DEV Community


Discussion on: Creating Visuals for Music Using Speech Recognition, Javascript and ffmpeg: Version 1

vbaknation profile image
VBAK Author

Thank you! Great question and I have not thought about it from that perspective!! My initial thoughts: Instead of rendering the full word or set of full words on a frame, each syllable would be rendered separately using something like this ( in conjunction with the millisecond values that the forced alignment outputs. I don't know how exact of an alignment you would get since gentle outputs the milliseconds for phonemes while syllables can often contain multiple phonemes (i.e. pebble is two syllables but I think 4 phonemes). But you could take the start and end timing of each word, divide by the number of syllables and render each syllable at those increments to get an approximated alignment across the syllables of a single word while maintaining the overall timing of each word over the duration of the transcription. This assumes that the speaker is giving equal time for each syllable which may not be true.

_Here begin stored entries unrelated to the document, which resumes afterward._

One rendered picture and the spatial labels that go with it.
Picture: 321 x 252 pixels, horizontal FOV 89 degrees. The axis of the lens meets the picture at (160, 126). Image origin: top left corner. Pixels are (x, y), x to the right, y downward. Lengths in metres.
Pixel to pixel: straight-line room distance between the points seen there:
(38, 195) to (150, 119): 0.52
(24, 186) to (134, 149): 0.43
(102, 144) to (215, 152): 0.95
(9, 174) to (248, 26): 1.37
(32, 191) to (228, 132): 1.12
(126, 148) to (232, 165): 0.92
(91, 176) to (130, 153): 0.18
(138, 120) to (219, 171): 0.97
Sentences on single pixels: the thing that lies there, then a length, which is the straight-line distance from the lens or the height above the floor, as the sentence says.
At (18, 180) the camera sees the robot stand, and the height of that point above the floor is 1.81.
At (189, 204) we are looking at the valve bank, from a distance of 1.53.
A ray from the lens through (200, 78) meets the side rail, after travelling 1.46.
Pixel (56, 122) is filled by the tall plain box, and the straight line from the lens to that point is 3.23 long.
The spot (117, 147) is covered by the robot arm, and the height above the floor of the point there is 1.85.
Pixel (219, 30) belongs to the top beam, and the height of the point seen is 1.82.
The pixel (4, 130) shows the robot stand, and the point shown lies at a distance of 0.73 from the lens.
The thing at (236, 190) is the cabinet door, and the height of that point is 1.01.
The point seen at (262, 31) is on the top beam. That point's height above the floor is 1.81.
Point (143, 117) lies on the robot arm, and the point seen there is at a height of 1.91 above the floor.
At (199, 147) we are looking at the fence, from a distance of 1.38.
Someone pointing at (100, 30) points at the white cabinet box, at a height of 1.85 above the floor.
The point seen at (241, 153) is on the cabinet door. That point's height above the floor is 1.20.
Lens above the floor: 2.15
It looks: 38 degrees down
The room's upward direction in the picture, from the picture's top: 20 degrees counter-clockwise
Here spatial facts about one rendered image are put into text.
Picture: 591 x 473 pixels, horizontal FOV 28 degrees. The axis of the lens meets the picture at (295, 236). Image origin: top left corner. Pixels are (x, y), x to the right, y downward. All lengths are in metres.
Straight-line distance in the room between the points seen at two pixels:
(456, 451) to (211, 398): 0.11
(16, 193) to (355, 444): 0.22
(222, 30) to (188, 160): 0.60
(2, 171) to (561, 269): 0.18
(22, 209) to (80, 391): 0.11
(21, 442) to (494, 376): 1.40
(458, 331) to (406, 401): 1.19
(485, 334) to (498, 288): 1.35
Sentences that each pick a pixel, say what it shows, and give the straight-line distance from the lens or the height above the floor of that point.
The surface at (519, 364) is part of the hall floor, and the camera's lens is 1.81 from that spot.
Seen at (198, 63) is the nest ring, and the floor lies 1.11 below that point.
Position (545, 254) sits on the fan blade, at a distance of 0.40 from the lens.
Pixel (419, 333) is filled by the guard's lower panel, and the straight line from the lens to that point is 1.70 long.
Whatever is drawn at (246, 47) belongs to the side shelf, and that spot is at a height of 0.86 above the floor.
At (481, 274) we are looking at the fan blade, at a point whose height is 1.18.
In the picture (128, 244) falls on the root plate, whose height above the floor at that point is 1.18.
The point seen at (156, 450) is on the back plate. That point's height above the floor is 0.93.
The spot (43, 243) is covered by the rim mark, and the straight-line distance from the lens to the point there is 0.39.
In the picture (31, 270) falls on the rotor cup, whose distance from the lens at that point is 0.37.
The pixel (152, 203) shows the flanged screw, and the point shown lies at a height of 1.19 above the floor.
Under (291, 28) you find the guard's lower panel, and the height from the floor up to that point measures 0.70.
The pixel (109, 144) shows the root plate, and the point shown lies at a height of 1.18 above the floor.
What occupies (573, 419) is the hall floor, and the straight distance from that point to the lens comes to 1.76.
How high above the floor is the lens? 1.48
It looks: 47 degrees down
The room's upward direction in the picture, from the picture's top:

If you are working on something feel free to share the link here!

jochemstoel profile image
Jochem Stoel

I am a developer myself (duh :P) but I also do visualizations for music videos and like to play with audio responsive visuals. Like those equalizer looking visualizations you see on YouTube that react to the 'beat' of the music.
I have tried a few times in the past to use Google's transcription service or just plain TTML lyrics to visualize them on screen as they are being sung/spoken. These type of videos are generally called typography lyrics videos or something like that. This never really worked out the way I wanted to because Google's TTML files are not precise enough and it is on my maybe someday to do list.
TTML (Timed Text Markup Language) is what you see under some YouTube videos. The subtitles are generated and 1 word is added when it is said. I have various half-finished applications for this that are all on my to-someday-do list.
One of which is a speedreader, an application that allows you to read text 5 times faster by using a central point of attention that continuously updates. Here is one example:
I think that as you suggested when you have the syllables of a word using some API or library and you decide the display time of each syllable based on the time a word is visible divided by the amount of syllables it has, this is probably accurate enough with maybe a few exceptions.
The problem is that you can't really do this with realtime speech recognition because by the time a word is said, you are already too late. The word is already said. Using continuous mode of Google transcription in the browser would seem like a possible solution but its not because the suggestions it gets while the word is spoken have very low confidence levels and generally do not make a lot of sense.
Although I am not really working on anything specific, I play around with the image2text and text2image machine learning models too and I dunno, your post just seemed relatable. :)